PROBLEM TO WORK ON >> Gather all lines in the entries that include the word "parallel".

Stored entries
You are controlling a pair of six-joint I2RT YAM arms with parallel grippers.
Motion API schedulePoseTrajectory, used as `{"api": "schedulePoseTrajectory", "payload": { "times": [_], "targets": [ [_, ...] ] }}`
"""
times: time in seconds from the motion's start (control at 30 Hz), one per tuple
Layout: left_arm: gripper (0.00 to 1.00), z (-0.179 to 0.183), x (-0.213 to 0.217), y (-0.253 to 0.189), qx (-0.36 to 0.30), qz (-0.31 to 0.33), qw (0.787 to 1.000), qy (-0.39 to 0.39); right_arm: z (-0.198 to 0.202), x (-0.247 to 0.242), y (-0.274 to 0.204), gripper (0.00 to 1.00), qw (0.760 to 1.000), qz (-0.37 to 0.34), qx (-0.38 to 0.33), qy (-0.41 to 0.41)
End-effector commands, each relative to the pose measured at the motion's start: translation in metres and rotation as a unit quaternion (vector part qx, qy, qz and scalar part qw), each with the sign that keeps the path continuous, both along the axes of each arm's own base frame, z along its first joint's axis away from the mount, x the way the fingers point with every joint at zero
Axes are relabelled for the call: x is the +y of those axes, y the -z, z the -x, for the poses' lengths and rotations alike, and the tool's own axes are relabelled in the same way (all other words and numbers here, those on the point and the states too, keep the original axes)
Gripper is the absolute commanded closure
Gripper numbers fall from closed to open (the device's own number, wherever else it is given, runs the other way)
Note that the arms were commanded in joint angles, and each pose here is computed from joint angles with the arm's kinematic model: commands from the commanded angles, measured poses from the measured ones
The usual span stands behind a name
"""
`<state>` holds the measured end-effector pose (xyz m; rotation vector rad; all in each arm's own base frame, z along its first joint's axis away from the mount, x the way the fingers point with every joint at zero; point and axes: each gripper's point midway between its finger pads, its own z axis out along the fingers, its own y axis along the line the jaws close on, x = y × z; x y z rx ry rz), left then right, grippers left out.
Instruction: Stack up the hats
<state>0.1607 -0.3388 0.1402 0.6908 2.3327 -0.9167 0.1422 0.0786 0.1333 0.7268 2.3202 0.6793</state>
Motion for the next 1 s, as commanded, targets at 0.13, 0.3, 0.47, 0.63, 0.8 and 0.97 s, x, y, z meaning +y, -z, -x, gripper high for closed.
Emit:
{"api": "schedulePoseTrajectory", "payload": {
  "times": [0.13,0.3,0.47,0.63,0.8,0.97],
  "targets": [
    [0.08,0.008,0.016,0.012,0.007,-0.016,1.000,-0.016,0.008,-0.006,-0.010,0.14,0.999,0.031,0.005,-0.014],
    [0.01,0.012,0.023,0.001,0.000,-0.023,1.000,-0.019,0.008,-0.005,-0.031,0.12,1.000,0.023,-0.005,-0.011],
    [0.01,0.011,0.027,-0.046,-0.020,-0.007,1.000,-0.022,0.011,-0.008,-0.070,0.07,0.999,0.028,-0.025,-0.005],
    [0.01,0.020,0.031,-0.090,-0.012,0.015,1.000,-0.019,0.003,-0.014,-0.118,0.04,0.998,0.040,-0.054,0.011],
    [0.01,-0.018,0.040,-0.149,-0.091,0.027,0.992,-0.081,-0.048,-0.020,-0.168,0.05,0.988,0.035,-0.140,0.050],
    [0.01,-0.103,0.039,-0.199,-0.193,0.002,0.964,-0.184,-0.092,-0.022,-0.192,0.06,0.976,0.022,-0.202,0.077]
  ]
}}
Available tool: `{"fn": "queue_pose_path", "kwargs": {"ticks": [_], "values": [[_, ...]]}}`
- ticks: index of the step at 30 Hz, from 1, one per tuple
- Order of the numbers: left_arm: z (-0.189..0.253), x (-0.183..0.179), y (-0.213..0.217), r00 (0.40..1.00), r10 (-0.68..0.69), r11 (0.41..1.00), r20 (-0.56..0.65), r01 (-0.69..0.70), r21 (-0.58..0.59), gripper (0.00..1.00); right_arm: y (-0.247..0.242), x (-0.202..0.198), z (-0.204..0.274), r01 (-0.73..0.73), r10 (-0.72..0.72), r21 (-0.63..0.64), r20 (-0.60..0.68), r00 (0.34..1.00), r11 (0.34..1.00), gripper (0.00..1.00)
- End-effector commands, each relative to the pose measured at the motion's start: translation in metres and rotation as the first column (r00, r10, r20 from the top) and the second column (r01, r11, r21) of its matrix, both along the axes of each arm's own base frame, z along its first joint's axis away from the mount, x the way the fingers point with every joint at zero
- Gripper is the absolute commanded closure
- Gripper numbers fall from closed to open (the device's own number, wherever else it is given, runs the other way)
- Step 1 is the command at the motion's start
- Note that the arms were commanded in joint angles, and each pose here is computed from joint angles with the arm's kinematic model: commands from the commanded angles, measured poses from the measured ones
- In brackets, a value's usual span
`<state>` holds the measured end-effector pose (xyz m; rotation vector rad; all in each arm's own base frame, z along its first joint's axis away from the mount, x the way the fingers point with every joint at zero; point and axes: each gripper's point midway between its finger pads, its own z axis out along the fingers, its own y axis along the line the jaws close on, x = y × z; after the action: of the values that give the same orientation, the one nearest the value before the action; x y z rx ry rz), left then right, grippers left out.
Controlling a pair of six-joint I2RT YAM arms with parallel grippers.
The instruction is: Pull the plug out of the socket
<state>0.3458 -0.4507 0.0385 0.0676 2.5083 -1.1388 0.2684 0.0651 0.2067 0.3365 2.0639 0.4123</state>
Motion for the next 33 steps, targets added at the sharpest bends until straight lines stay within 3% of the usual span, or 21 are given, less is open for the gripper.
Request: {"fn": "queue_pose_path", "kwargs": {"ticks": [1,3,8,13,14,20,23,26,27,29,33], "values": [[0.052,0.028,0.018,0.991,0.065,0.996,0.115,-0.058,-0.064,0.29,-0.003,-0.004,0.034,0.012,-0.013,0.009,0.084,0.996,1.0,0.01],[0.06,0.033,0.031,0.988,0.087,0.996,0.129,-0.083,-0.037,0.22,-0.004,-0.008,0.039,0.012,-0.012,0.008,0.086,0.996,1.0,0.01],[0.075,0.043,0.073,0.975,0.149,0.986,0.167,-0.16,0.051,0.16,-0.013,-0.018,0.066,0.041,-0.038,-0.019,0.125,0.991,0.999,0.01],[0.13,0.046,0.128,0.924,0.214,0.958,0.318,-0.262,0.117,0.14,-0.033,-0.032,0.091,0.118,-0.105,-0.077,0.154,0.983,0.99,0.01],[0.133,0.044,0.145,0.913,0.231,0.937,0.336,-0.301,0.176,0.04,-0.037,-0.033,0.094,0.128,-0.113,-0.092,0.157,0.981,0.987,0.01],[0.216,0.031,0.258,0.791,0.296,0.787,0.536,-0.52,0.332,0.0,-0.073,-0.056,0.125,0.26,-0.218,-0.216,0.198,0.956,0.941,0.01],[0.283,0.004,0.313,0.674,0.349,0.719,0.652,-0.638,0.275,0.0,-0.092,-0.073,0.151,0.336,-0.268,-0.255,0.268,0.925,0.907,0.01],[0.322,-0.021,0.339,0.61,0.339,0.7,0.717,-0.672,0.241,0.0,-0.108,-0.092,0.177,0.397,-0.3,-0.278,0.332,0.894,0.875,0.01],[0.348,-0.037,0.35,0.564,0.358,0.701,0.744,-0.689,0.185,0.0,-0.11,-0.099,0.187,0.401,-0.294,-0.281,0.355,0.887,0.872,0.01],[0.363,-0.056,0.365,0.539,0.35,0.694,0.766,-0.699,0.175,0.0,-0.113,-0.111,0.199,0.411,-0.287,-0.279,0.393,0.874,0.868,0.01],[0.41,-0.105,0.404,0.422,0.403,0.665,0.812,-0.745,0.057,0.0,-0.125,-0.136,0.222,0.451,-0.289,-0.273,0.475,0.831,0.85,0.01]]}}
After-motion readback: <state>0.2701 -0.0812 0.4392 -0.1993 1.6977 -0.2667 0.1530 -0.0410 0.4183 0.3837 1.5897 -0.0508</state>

YOUR RESPONSE >>
You are controlling a pair of six-joint I2RT YAM arms with parallel grippers.
Controlling a pair of six-joint I2RT YAM arms with parallel grippers.

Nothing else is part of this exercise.